“There are few directors so akin to a choreographer. His cinema does not conform to narrative or psychological conventions, but opens other areas that are usually found in the screen musical. His films are elaborate ballets, emblematically tracing the movements in the fight for Hungarian independence and socialism. In these ritual dances of life and death the Whites defeat the Reds, the Reds defeat the Whites. Tyranny is everywhere, and men and women, stripped of their clothes, are vulnerable and humiliated – nudes in a landscape. People survive in groups, often singing and dancing.”

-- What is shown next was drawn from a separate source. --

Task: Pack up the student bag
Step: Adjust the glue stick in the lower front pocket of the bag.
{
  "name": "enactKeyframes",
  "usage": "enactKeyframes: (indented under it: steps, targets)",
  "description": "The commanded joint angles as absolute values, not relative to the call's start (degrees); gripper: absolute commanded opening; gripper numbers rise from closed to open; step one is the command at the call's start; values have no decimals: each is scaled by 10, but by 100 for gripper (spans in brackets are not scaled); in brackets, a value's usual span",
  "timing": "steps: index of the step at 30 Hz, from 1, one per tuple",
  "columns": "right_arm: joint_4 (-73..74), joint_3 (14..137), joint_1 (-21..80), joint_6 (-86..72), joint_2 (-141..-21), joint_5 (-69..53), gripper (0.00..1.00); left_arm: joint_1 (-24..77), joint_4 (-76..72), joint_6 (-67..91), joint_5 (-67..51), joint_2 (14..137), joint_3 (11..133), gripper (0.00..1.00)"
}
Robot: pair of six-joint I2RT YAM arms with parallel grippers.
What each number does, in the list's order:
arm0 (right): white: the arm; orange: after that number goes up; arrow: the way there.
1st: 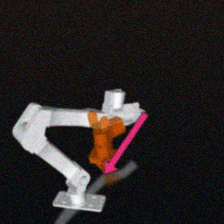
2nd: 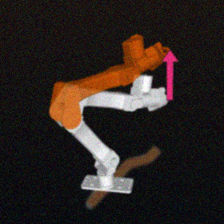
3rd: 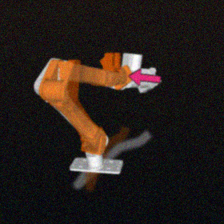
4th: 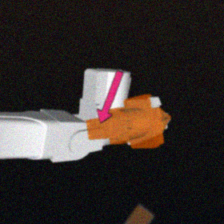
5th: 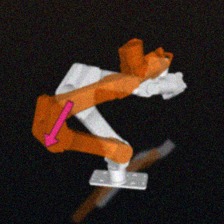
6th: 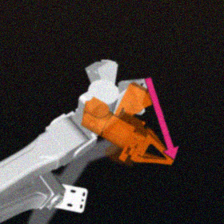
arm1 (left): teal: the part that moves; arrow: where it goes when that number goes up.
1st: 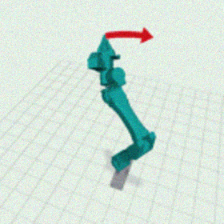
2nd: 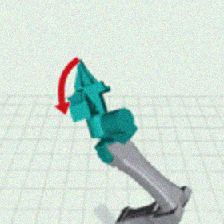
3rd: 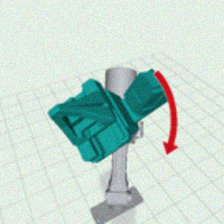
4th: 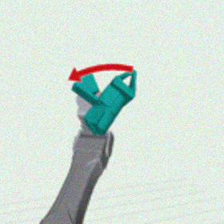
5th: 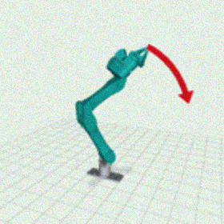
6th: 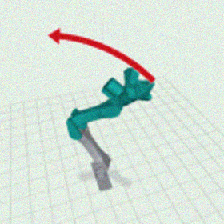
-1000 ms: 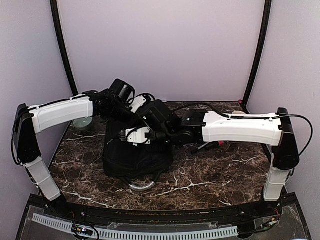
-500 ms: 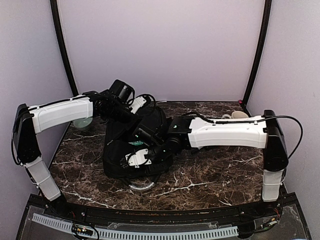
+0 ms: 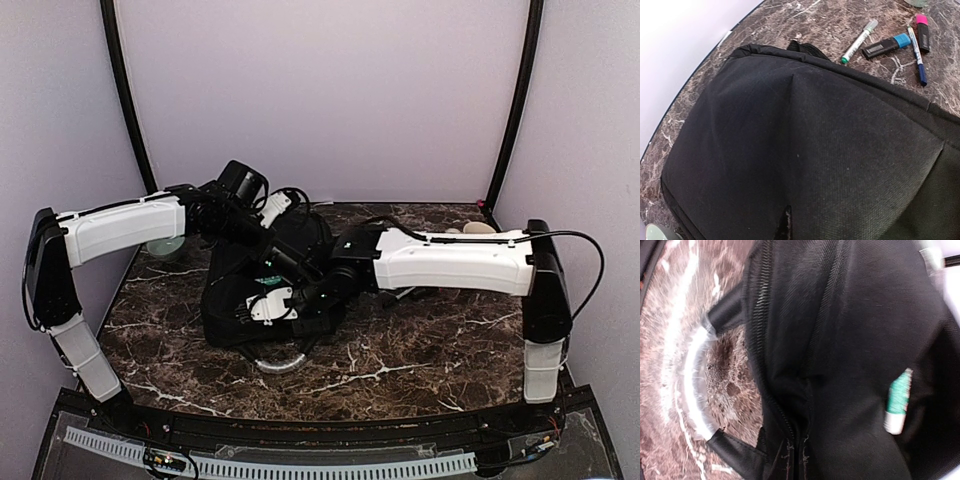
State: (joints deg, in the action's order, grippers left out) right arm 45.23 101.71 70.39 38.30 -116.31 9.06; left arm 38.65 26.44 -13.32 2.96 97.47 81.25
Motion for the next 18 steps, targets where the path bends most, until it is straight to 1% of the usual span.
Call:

‘My Way Home’, directed by Miklós Jancsó in 1965, is a Hungarian war drama. A young man wanders through Russian-occupied Hungary during the Second World War. On his journey through the countryside he is repeatedly arrested, detained and assigned duties, including helping a Russian soldier look after cows. As the pair tend to the livestock, they develop a strange relationship that transforms them back into children. Like Jancsó’s later films, including ‘The Round-Up’ (1966), ‘The Red and the White’ (1967) and the masterpiece ‘Red Psalm’ (1972), it is the style of this film that makes it so distinctive. Jancsó films in balletic, long takes allowing the characters to pass from one situation to another seemingly choreographed but somehow in a way that feels natural. Perhaps there is a degree of unnatural naturalism about the director, his directorial hand is very much in evidence, but the ultimate effect is to focus the viewer on the central characters and to place them in their shoes. Jancsó films everything outside, so his film, like ‘The Red and the White’ and ‘Red Psalm’ blurs the lines between landscape and people, at times losing the characters in the fields and ruins of villages. There is a sense of play about his films, a feeling that his method is to gather a cast together and then to improvise a story, but the tightness of the movement and the intricacy of the camerawork belies this. In the end, this film is a moving drama about the effects of war on the young, and the madness that it can lead to.
Would I recommend it? Yes – watch with Elem Klimov’s ‘Come and See’, a later and far more brutal movie with a similar focus. Compare the closing moments of each.